Robin segera menghidupkan aplikasi pelacak yang selalu digunakannya. Ia segera menemukan keberadaan Ivory yang cukup jauh dari perkotaan dan segera mencari keberadaan gadis itu. Kemarahan, emosi dan kekecewaan yang telah menyelimuti hatinya membuatnya tidak mampu berpikir panjang lagi, kini ia hanya memfokuskan dirinya untuk menemukan gadis itu sesegera mungkin, bahkan kini pun ia tidak membutuhkan waktu yang lama untuk segera berdiri di depan sebuah rumah kecil dengan pintu kayu yang terlihat begitu lecek dan sederhana. Tidak mempedulikan apapun lagi, ia segera mengetuk pintu tersebut sekencang – kencangnya tiada henti, membuat Ivory segera berlari terburu – buru untuk membukakan daun pintu tersebut dan ketika pintu terbuka, ia begitu terperanjat dan segera langsung jatuh dan terduduk tepat di bawah kaki pria itu. Ia segera menutup mulutnya yang telah menganga lebar ketika ia menatap Robin dan seketika mencium bau alkohol dari tubuh kekarnya yang sedang berdiri dihadapannya lalu segera menengadahkan kepala menatap pria itu. Rambut pria itu terlihat begitu acak – acakan, wajahnya pun kusam, awut – awutan dan bajunya yang dikancing tidak rapi tersebut membuat hati gadis itu terasa berdesir. Dari mana saja pria tersebut batinnya. Segala imajinasi yang berjalan dalam pikiran Ivory segera menjalar liar. Ia membayangkan bahwa pria tersebut pastilah telah melakukan sesuatu yang tidak sepantasnya dilakukannya dengan wanita tersebut. Pria yang matanya sudah memerah setelah melihat gadis itu segera menarik lengannya agar ia mengikutinya. Ivory segera berteriak sekeras – kerasnya agar pria tersebut segera melepaskannya namun pria berbadan kekar tersebut telah membopong tubuh kecil gadis itu dan mendudukinya di motornya lalu segera membawanya pergi. Moniq yang sempat mendengar teriakan putrinya segera berlari keluar namun ia sedikit terlambat karena bayangan tubuh gadis itu sudah terlihat menjauh. Pria itu ternyata membawa Ivory kembali ke rumahnya dan segera mengunci pintu rumah tersebut, lalu segera mengunci tubuh Ivory pada daun pintu dan menatapnya lekat dengan pandangan yang begitu mencekam.
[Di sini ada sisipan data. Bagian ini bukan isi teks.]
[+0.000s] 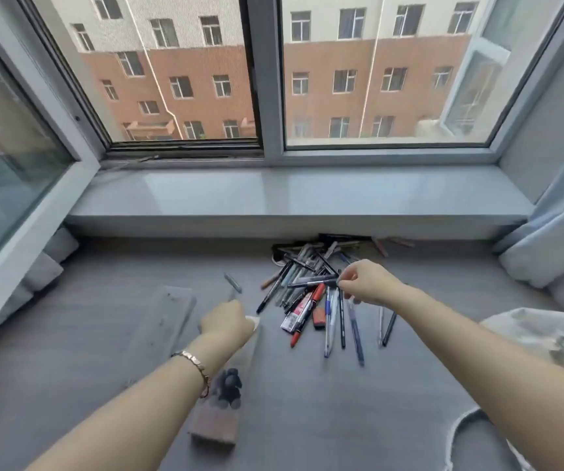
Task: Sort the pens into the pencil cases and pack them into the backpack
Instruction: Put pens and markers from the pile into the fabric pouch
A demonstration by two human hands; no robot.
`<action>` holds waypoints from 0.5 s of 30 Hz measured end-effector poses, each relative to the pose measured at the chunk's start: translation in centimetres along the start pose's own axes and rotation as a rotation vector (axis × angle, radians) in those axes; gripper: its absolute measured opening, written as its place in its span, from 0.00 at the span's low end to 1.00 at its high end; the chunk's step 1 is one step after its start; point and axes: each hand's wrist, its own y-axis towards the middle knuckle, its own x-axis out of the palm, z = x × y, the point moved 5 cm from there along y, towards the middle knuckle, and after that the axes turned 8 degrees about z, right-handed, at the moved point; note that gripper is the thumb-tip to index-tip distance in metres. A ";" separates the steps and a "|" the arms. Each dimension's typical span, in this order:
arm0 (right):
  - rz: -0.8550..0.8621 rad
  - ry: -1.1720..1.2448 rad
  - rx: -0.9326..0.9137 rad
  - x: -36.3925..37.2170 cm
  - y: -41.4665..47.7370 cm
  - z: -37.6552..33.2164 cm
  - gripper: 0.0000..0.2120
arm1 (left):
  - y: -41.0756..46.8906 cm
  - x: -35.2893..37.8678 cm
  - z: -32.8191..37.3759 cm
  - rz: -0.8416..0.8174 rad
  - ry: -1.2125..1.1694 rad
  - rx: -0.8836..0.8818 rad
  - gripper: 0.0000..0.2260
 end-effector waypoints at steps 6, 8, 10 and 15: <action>-0.020 -0.008 0.021 2.8 0.9 1.0 0.11 | -1.0 4.5 -2.1 -0.129 0.128 -0.098 0.31; -0.050 0.009 0.054 3.8 0.8 1.7 0.11 | -1.1 5.0 -2.0 -0.137 0.129 -0.100 0.37; -0.043 0.029 0.081 4.6 0.4 2.4 0.11 | -1.4 4.7 -1.7 -0.147 0.123 -0.074 0.42; 0.216 0.188 -0.124 4.6 -1.5 -1.3 0.16 | -2.2 0.7 1.4 -0.036 -0.013 0.187 0.46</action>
"Coba kamu jelaskan apa maksudnya ini?" ujar Robin menunjukkan surat yang ditulisnya sehari sebelumnya beserta dengan surat resign tersebut, membuat Ivory bergidik ngeri dan menatapnya ketakutan bagaikan tikus kecil yang begitu ketakutan ketika menatap seekor kucing yang hendak memangsanya. Kedua bibir itu terasa terkunci dan bergetar tanpa mampu mengeluarkan sepatah katapun. Keheningan kini menjadi jeda diantaranya. Ivory yang merasa ketakutan tidak berani menatap mata pria itu, membuat pria tersebut semakin geram dan segera menangkup wajah kecil gadis itu agar mata biru gadis itu kini hanya menatap ke dalam matanya.